We’ll never know who the fire might have killed, because when the old or the young die from the pressures of poverty, of homelessness, or of war, we can’t know which disaster has tipped the balance. We won’t know which catastrophe, specifically, will have taken any lives lost here to this dreadful winter. Many will be consumed by the slow conflagration of widespread poverty, corruption, inequality and neglect.

As many as 35,000 displaced persons are now living in the slum areas in Kabul alone. “Conflict affects more Afghans now than at any point in the last decade,” according to Amnesty International’s 2012 report Fleeing War, Finding Misery.

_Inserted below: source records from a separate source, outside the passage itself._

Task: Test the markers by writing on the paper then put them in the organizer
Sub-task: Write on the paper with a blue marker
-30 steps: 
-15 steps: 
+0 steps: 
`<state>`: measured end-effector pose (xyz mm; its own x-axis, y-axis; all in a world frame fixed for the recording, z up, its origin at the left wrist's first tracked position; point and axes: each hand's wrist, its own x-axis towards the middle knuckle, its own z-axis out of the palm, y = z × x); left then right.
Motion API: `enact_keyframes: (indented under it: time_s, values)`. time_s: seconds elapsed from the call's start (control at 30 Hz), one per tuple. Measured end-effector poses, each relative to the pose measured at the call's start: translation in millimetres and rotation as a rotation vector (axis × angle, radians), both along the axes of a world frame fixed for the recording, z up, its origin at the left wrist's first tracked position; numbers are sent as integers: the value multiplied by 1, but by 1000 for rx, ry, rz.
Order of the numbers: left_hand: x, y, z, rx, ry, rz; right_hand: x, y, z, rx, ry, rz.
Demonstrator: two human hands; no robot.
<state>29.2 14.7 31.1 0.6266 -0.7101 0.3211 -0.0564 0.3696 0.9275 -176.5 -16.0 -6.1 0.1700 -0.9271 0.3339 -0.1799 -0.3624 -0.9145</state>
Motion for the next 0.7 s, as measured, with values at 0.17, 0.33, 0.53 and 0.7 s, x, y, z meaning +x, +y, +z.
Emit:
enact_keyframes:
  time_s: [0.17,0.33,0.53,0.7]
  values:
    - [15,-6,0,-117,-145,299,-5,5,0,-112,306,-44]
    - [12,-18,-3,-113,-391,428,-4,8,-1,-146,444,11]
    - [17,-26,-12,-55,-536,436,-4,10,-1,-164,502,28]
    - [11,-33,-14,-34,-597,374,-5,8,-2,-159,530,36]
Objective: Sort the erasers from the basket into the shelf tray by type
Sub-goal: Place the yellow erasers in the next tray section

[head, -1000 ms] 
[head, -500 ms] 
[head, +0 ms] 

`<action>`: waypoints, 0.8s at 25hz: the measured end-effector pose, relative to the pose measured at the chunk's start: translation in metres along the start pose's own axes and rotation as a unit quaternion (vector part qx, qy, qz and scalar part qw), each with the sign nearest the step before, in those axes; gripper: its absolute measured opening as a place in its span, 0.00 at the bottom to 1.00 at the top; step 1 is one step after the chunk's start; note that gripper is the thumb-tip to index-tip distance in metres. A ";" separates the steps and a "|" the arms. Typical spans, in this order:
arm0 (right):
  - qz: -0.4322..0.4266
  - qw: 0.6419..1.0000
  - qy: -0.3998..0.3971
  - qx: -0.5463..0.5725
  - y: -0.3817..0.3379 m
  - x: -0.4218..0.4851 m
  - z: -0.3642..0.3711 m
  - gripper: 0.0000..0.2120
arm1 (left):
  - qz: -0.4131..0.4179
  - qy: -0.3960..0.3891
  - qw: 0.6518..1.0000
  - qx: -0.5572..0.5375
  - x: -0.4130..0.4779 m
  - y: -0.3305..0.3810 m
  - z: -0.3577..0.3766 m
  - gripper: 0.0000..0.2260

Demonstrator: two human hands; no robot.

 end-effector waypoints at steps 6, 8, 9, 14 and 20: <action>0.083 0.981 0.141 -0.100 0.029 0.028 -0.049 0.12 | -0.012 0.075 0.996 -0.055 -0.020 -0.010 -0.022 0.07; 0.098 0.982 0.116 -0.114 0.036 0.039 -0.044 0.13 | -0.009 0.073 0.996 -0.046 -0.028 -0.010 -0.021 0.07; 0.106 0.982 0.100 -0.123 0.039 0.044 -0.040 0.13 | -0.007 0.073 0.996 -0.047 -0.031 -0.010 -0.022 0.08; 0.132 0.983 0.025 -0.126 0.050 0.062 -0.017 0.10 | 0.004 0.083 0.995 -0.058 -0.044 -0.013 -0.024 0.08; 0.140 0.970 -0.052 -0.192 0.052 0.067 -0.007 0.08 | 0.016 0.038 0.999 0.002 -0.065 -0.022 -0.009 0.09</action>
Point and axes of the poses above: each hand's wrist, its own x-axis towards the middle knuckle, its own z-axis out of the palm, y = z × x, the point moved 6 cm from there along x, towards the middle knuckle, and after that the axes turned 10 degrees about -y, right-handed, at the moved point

“The conflict has intensified in many areas, and fighting has spread to parts of the country previously deemed relatively peaceful. The surge in hostilities has many obvious consequences, among them that families and even entire communities flee their homes in search of greater security. Four hundred people a day are displaced in Afghanistan, on average, bringing the total displaced population to 500,000 by January 2012.”

The vast expenditures of the US government and its client in Afghanistan simply can’t be designated as contributions toward “security.” These funds have contributed to insecurity and danger while failing to address basic human needs. The real politik of an imperial power, as utterly uninterested in security in Afghanistan as it seems to be in its own people’s safety at home, will not notice this camp.

As we pull together in our communities to enkindle concern, compassion, and respect for creative nonviolence, we are in deep winter hoping for a spring. We are right to work and to hope, but faced with the spectacle of winter in Chaman e Babrak I can’t help remembering poet Barbara Deming’s lines:  “locked in winter, summer lies; gather your bones together. Rise!”


The writer co-coordinates Voices for Creative Nonviolence and is a guest of the Afghan Peace Volunteers in Kabul.